- _Given records_
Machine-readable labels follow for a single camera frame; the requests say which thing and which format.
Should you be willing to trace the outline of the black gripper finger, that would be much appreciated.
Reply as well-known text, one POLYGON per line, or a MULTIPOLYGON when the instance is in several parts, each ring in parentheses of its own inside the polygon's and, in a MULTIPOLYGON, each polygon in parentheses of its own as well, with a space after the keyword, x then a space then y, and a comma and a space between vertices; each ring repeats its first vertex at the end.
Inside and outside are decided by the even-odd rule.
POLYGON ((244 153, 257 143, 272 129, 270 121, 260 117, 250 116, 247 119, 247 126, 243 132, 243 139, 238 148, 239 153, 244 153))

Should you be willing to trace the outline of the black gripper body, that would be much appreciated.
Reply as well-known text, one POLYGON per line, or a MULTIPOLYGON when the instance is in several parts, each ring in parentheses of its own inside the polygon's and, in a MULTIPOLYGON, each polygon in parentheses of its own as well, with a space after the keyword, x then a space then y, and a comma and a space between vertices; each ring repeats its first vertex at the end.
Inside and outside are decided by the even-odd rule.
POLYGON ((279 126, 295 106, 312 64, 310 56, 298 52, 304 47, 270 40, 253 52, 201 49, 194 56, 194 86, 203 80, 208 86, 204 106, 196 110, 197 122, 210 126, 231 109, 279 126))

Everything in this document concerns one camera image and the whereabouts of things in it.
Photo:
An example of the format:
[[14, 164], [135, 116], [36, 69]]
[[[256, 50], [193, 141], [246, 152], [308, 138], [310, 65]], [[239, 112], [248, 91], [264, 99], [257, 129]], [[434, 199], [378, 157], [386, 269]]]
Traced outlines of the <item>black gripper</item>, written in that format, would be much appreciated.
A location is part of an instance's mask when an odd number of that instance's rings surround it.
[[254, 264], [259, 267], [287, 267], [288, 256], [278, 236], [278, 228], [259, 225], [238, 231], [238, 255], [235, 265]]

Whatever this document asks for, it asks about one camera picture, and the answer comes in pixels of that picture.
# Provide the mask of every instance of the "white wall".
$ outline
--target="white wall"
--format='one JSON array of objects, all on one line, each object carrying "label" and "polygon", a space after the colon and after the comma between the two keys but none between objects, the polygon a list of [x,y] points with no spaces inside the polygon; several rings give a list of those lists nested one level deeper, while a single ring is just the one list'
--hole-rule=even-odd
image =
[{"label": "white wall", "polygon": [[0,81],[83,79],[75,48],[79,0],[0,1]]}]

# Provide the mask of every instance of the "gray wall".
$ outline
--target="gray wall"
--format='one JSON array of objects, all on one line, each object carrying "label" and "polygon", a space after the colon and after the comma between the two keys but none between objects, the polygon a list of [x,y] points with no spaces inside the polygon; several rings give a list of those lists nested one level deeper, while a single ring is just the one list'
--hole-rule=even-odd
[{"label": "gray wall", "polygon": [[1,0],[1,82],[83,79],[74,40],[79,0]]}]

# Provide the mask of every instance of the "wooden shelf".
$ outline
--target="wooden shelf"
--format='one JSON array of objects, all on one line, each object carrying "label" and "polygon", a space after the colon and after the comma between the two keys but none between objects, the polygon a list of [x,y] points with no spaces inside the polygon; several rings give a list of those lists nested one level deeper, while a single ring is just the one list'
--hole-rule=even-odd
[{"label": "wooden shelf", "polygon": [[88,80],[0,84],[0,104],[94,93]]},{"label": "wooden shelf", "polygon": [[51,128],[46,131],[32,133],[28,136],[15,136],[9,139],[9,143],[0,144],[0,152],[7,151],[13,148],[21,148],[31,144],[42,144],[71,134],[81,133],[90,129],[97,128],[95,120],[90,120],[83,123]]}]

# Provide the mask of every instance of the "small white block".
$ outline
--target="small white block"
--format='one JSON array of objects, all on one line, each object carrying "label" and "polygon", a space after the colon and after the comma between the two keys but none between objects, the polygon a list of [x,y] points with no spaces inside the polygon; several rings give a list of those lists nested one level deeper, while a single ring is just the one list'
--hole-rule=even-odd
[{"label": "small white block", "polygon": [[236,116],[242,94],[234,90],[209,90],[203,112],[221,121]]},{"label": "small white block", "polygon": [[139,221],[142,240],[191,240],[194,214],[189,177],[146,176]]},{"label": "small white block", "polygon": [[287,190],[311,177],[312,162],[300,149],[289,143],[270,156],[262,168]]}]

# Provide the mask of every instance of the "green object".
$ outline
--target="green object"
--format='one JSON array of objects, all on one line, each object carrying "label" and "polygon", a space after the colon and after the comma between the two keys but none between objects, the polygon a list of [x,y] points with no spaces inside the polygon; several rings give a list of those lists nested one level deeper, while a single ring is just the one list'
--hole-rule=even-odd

- _What you have to do_
Look above and return each line of the records exactly, from the very first through the line with "finger, that would be much appreciated.", both included.

- _Solution to the exercise_
Machine-readable labels follow for a single camera frame; the requests say which thing and which format.
Should you be willing to trace the outline of the black gripper finger, that would be much appreciated.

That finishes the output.